Cannot tell anything specific about separator as it’s not clear how you create
schema from schemaString.
Regarding the second issue - that’s expected, because there is a Map there and
you cannot provide more, than one value for the key. That’s why you see only
the last “min” value.
This is a javadoc for the agg() function, you can try it this way.
/**
* Aggregates on the entire [[DataFrame]] without groups.
* {{
* // df.agg(...) is a shorthand for df.groupBy().agg(...)
* df.agg(max($"age"), avg($"salary"))
* df.groupBy().agg(max($"age"), avg($"salary"))
* }}
* @group dfops
*/
On 10 Aug 2015, at 09:36, Netwaver <[email protected]> wrote:
> Hi Spark experts,
> I am now using Spark 1.4.1 and trying Spark SQL/DataFrame
> API with text file in below format
> id gender height
> 1 M 180
> 2 F 167
> ... ...
> But I meet issues as described below:
> 1. In my test program, I specify the schema
> programmatically, but when I use "|" as the separator in schema string, the
> code run into below exception when being executed on the cluster(Standalone)
>
> When I use "," as the separator, everything works fine.
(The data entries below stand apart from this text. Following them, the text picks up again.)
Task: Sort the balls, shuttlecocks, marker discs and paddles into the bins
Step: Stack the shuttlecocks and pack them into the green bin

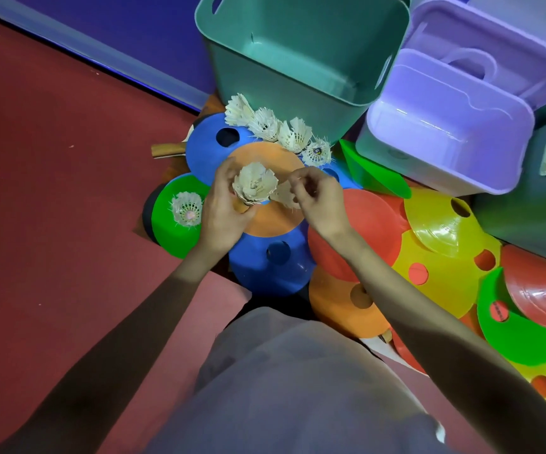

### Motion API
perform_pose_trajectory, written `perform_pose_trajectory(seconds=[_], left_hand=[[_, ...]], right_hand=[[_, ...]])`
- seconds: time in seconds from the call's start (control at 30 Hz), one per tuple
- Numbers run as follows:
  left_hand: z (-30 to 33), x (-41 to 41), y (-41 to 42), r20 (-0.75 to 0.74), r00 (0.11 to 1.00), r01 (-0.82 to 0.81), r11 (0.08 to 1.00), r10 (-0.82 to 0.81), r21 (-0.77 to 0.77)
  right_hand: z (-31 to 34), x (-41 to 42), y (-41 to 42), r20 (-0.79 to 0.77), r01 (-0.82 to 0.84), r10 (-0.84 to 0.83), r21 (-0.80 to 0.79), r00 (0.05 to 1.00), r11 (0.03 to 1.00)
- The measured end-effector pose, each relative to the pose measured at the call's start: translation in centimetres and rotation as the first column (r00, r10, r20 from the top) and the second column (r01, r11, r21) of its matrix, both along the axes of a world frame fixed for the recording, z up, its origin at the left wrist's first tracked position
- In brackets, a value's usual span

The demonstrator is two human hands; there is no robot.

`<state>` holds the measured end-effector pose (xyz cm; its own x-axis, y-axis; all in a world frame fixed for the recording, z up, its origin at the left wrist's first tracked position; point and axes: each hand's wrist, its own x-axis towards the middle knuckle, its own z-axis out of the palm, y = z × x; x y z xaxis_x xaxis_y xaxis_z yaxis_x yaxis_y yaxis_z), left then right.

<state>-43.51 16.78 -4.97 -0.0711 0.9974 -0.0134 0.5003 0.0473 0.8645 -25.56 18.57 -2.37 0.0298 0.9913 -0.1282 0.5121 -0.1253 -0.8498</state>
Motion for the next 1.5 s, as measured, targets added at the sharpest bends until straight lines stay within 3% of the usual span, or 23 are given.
perform_pose_trajectory(seconds=[0.23, 0.4, 0.53, 0.67, 0.77, 0.83, 0.97, 1.07, 1.37, 1.5], left_hand=[[-0.9, -1.0, -0.1, -0.021, 1.0, -0.022, 1.0, 0.021, -0.01], [-0.4, -1.1, -0.4, -0.042, 0.999, 0.015, 1.0, -0.015, 0.001], [0.0, -1.2, -0.5, -0.071, 0.996, 0.047, 0.999, -0.047, -0.007], [0.5, -1.1, -0.4, -0.115, 0.99, 0.079, 0.997, -0.081, -0.018], [1.0, -0.8, -0.1, -0.157, 0.982, 0.105, 0.994, -0.106, -0.012], [1.2, -0.7, 0.0, -0.167, 0.977, 0.132, 0.991, -0.131, -0.009], [1.3, -0.3, 0.4, -0.179, 0.962, 0.208, 0.978, -0.207, -0.013], [1.6, -0.2, 0.2, -0.2, 0.952, 0.242, 0.97, -0.232, 0.023], [2.4, -3.3, -2.2, -0.037, 0.994, -0.091, 0.981, 0.098, 0.17], [1.9, -6.0, -4.0, -0.048, 0.954, -0.279, 0.934, 0.296, 0.225]], right_hand=[[-3.4, -0.1, 0.1, 0.335, -0.08, 0.146, -0.204, 0.931, 0.976], [-4.2, -1.3, 1.2, 0.396, -0.072, 0.156, -0.219, 0.905, 0.973], [-2.8, -0.6, 1.7, 0.38, -0.014, 0.047, -0.091, 0.924, 0.996], [1.0, 0.5, 1.0, 0.297, -0.005, -0.073, 0.252, 0.952, 0.968], [3.8, 1.1, 0.0, 0.307, -0.179, 0.045, 0.426, 0.951, 0.887], [4.4, 1.4, -0.6, 0.39, -0.357, 0.179, 0.452, 0.903, 0.817], [3.4, 1.0, -0.6, 0.538, -0.572, 0.343, 0.344, 0.77, 0.745], [3.6, 0.4, -0.3, 0.559, -0.638, 0.421, 0.275, 0.715, 0.719], [5.3, -2.9, -0.8, 0.309, -0.427, 0.3, 0.547, 0.903, 0.72], [3.6, -4.4, -0.8, 0.307, -0.427, 0.308, 0.487, 0.901, 0.762]])
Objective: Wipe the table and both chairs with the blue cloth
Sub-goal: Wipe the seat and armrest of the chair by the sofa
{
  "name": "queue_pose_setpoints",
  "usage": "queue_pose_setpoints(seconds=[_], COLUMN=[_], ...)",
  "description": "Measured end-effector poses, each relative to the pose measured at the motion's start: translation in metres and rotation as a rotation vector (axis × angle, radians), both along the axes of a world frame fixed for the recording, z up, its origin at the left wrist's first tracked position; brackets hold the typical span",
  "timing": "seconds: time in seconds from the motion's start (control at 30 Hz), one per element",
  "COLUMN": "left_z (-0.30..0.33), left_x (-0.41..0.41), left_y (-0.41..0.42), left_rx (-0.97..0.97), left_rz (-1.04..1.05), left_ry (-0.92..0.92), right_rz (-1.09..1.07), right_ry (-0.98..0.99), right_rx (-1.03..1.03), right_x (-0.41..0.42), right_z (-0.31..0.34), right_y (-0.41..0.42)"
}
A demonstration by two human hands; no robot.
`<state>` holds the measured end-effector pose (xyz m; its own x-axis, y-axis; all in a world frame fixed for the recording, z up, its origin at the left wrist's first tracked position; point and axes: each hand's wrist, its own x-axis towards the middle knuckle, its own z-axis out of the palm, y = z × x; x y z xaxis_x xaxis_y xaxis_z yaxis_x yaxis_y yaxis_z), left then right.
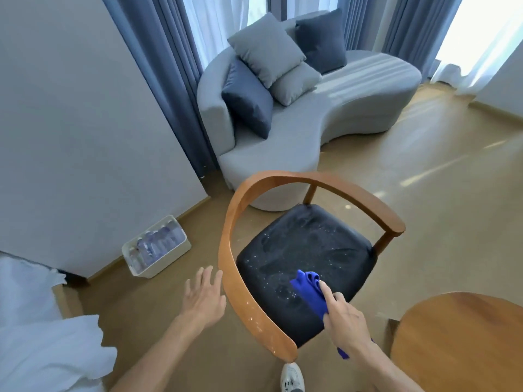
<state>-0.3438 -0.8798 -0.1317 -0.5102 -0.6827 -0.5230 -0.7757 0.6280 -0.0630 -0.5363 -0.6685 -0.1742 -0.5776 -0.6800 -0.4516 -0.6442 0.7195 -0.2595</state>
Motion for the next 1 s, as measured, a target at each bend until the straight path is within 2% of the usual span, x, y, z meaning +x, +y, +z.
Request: queue_pose_setpoints(seconds=[0.27, 0.4, 0.6, 0.83, 1.0], left_z=[-0.029, -0.057, -0.082, -0.116, -0.143], left_x=[-0.104, -0.158, -0.217, -0.263, -0.305], left_y=[-0.127, -0.192, -0.255, -0.300, -0.306], left_rx=[0.010, -0.038, -0.016, 0.005, -0.009], left_rz=[-0.348, -0.617, -0.949, -1.156, -1.204], left_ry=[-0.014, -0.035, 0.037, 0.107, 0.172], right_rz=[-0.283, -0.451, -0.716, -0.906, -1.033], right_ry=[-0.050, -0.037, -0.023, -0.070, -0.132], right_rx=[0.024, 0.079, 0.098, 0.038, 0.008], right_x=[-0.022, -0.020, -0.018, -0.029, -0.043], right_z=[-0.010, -0.016, -0.024, -0.054, -0.097], right_y=[-0.071, -0.117, -0.200, -0.267, -0.292])
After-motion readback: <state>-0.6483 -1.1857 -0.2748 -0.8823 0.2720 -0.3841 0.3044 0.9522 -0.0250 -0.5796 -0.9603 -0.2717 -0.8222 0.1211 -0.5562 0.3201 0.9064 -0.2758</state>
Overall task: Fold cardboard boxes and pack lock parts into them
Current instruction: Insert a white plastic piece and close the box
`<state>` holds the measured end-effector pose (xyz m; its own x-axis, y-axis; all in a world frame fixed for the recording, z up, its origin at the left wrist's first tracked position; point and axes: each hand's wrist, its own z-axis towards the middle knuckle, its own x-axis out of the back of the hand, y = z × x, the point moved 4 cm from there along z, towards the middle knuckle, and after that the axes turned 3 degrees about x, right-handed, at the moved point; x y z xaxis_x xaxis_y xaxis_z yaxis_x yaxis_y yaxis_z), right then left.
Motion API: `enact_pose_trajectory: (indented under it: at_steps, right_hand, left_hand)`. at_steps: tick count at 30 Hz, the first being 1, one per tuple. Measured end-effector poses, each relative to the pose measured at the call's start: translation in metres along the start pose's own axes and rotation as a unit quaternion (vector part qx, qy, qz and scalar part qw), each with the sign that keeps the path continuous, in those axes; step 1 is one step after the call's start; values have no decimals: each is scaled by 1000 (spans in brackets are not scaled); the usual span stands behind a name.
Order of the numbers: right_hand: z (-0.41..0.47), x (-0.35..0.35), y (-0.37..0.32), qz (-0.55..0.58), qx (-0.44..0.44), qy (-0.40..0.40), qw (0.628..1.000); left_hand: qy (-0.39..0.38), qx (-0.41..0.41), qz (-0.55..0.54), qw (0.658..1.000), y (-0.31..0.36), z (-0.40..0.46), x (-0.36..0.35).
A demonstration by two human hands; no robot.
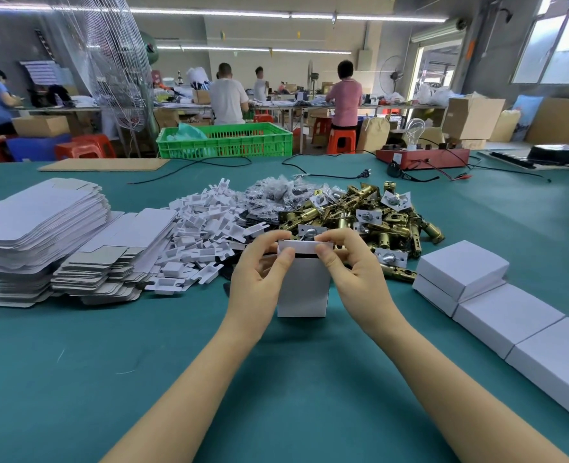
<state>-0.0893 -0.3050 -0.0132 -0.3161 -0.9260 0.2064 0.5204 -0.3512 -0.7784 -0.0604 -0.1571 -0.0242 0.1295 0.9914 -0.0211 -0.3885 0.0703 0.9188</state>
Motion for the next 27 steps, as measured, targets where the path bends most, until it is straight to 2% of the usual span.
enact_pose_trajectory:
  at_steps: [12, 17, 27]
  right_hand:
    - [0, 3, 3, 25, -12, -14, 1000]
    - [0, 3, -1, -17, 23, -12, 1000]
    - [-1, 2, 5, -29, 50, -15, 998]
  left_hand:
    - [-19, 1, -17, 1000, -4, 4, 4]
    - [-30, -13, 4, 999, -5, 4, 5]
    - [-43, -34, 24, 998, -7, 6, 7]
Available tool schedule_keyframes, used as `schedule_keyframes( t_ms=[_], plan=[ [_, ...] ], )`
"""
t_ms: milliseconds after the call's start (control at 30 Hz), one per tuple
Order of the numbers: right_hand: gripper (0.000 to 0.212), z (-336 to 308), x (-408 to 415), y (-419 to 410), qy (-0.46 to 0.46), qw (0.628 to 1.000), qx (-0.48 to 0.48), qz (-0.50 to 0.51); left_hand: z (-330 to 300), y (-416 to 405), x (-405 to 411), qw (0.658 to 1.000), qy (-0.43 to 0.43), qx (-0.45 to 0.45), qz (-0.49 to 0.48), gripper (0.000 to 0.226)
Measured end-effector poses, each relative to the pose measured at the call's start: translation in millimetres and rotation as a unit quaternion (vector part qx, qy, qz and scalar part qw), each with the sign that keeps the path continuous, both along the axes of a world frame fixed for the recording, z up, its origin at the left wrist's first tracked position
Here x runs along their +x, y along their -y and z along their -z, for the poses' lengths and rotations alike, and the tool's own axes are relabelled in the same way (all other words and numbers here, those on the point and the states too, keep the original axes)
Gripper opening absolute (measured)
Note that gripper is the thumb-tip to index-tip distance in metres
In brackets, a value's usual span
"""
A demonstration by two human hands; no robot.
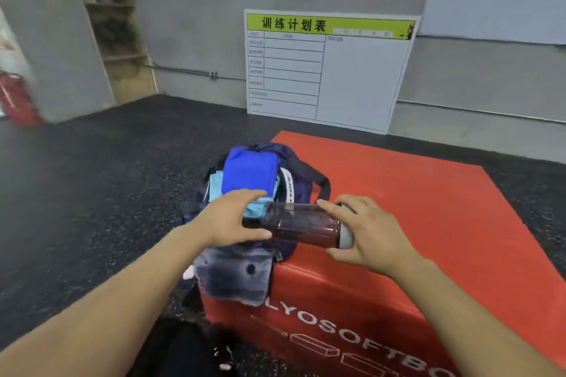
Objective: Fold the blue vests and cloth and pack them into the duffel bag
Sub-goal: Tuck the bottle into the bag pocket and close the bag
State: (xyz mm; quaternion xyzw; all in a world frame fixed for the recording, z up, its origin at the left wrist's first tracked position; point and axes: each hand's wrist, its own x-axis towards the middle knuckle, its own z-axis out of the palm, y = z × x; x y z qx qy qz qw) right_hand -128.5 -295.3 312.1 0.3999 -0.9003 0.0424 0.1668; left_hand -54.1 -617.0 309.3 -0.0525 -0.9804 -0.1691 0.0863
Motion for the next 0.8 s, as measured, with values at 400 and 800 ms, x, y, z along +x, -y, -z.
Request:
schedule_keyframes(
  t_ms=[400,800],
  plan=[
    [0.089,34.7,-7.7,-14.4,0.061,0.995,0.006,0.075,76.2,40.6,-30.4,0.997,0.051,-0.059,-0.029,0.061],
    [0.088,32.8,-1.4,-26.3,0.077,0.992,-0.006,0.098,82.3,24.7,-34.3,0.991,0.016,-0.129,-0.036,0.017]
  ],
)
> 2. In the code, when I use DataFrame.agg() function with
> same column name is used for different statistics functions(max,min,avg)
> val peopleDF = sqlCtx.createDataFrame(rowRDD, schema)
>
> peopleDF.filter(peopleDF("gender").equalTo("M")).agg(Map("height" ->
> "avg","height" -> "max","height" -> "min")).show()
> I just find only the last function's computation result
> is shown(as below), Does this work as design in Spark?
>
> Hopefully I have described the "issue" clearly, and please
> feel free to correct me if have done something wrong, thanks a lot.
>
>
Eugene Morozov
[email protected]